Within June 17-23, 2019, three articles that generate hate speech were selected from print media. You can find these articles that contain hate speech against Syrians and Greeks as well as the analyses written about them below.1


1.

Sözcü, 20 June 2019

The article published in Sözcü with the title “Varosha move annoyed Greeks” covers the claim that Southern Cyprus reacted against the inventory work in Varosha. The diplomatic events between Northern and Southern Cyprus are featured in the title with reference to Greek identity, fomenting the perception of enmity against Greeks.


2.

Kırıklareli Gazetesi, 19 June 2019

Serkan Koçtürk, in his colum titled “From Serkan Koçtürk’s point of view: How are the policies chosen?” writes: “Internal politics is based on Syrians anyway.

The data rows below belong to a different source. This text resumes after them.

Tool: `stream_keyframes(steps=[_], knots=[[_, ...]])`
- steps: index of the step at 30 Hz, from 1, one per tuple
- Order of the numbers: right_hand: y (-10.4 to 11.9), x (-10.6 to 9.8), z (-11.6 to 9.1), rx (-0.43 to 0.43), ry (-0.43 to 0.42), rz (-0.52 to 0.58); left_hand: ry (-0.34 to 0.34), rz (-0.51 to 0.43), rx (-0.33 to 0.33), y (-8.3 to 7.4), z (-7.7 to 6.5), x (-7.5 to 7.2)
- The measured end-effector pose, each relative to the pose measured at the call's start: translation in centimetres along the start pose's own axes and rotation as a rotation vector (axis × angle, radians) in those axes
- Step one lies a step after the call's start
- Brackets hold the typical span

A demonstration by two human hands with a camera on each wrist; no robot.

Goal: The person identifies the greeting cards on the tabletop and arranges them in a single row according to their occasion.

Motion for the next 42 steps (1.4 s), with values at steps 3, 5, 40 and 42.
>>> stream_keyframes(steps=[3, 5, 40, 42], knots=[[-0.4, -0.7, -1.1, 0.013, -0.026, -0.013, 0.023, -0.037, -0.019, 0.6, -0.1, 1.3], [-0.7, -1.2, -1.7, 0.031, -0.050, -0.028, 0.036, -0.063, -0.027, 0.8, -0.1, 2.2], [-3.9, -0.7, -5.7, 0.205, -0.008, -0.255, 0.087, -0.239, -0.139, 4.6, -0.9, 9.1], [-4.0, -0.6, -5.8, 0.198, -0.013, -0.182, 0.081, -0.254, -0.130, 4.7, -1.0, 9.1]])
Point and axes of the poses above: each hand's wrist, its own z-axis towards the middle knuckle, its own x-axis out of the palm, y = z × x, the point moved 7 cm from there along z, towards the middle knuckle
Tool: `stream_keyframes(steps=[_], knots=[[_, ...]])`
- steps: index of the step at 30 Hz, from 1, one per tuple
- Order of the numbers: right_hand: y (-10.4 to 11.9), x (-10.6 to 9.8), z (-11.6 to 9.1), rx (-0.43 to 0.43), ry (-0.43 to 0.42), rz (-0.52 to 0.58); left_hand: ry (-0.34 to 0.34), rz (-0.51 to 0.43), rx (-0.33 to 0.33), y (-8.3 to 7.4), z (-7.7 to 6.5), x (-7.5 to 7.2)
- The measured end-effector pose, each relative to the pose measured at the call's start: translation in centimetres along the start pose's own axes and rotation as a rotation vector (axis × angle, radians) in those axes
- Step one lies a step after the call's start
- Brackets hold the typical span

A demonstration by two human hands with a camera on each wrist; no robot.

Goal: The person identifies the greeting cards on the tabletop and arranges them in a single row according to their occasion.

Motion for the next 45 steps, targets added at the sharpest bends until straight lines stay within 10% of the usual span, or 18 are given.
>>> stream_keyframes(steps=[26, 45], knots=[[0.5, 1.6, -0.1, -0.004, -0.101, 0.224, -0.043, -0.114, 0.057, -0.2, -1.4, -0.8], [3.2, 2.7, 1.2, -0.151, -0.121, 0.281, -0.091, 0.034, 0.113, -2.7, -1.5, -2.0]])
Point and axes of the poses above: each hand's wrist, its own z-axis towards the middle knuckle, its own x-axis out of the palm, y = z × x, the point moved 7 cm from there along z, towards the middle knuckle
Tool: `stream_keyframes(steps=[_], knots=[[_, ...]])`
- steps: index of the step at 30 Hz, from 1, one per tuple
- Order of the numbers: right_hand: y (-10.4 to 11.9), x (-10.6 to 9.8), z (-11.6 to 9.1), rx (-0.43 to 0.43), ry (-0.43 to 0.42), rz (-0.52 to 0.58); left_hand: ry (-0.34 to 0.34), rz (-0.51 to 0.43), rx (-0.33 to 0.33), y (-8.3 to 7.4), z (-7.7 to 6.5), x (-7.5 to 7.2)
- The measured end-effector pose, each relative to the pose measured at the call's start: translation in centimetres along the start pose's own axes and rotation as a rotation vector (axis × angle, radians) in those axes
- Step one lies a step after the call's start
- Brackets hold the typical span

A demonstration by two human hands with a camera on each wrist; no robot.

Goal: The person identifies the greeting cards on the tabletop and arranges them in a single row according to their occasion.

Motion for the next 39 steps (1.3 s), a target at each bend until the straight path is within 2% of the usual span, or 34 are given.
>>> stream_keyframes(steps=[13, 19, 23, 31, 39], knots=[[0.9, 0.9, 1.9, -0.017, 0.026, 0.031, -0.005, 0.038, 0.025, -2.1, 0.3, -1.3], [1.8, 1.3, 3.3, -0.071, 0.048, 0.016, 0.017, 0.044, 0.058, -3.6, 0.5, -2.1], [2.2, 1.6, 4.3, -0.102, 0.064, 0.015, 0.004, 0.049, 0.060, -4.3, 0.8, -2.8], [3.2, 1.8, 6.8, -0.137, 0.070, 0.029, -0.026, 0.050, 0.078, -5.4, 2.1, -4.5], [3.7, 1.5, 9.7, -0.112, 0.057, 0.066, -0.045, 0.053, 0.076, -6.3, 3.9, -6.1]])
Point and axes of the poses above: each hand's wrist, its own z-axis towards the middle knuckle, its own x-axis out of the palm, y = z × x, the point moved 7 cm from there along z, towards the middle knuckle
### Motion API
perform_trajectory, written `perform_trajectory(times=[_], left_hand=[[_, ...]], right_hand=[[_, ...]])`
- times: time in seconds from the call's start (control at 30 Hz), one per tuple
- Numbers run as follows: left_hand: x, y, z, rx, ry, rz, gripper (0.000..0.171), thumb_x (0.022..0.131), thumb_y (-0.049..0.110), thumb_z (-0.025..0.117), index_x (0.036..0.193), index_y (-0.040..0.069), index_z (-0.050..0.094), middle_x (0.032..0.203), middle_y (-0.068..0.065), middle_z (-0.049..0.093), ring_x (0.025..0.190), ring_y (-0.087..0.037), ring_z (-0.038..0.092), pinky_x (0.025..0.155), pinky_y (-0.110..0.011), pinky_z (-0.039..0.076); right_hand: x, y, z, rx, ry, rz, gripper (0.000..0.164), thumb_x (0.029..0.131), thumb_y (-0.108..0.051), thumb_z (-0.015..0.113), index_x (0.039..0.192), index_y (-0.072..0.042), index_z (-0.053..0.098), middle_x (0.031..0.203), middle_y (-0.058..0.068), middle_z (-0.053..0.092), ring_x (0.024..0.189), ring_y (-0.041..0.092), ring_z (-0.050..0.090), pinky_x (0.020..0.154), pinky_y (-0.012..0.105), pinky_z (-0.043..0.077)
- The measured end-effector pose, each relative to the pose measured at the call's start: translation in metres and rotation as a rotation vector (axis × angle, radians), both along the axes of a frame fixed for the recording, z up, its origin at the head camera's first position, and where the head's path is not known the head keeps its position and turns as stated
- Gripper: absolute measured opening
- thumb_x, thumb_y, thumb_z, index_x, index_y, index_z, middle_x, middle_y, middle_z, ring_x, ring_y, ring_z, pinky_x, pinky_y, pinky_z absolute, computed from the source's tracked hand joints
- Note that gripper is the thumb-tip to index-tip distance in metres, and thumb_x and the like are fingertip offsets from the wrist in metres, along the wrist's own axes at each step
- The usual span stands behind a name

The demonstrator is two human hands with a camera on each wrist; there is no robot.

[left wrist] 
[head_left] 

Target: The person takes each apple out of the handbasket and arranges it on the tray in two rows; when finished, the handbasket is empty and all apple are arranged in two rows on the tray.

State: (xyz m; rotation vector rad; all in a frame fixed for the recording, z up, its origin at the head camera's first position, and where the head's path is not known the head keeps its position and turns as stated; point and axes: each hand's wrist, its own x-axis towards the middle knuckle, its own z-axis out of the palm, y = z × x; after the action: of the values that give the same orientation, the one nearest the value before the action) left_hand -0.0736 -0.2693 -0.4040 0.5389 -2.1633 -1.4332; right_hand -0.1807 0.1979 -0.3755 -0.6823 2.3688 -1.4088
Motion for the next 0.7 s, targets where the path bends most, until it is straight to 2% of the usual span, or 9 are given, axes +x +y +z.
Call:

They fight, chop off heads, batter, benefit from free care, open luxurious places, but the burden is on my citizens’ shoulder” and “90% of them are bandits who fled from their country”. With these statements, the author reinforces negative prejudices against Syrian refugees and targets them by presenting them as a social and economic “threat”.


3.

Diriliş Postası, 19 June 2019

The article published in Diriliş Postası with the title “Vicious wish of Greeks” covers the claim that Greek social media accounts wrote “I wish the same for him” meaning Turkish president Recep Tayyip Erdoğan after the death Muhammed Mursi. The article associates Greek identity with the incident by using the title “Vicious wish of Greeks”; it escalates enmity against Greeks.


1. Within the scope of the media monitoring work focusing on hate speech, all national newspapers and around 500 local newspapers are monitored based on pre-determined keywords (e.g. Traitor, apostate, refugee, Christian, Jewish, separatist, etc.) via the media monitoring center. While the main focus has been hate speech on the basis of national, ethnic and religious identities; sexist and homophobic discourses are also examined as part of the monitoring work.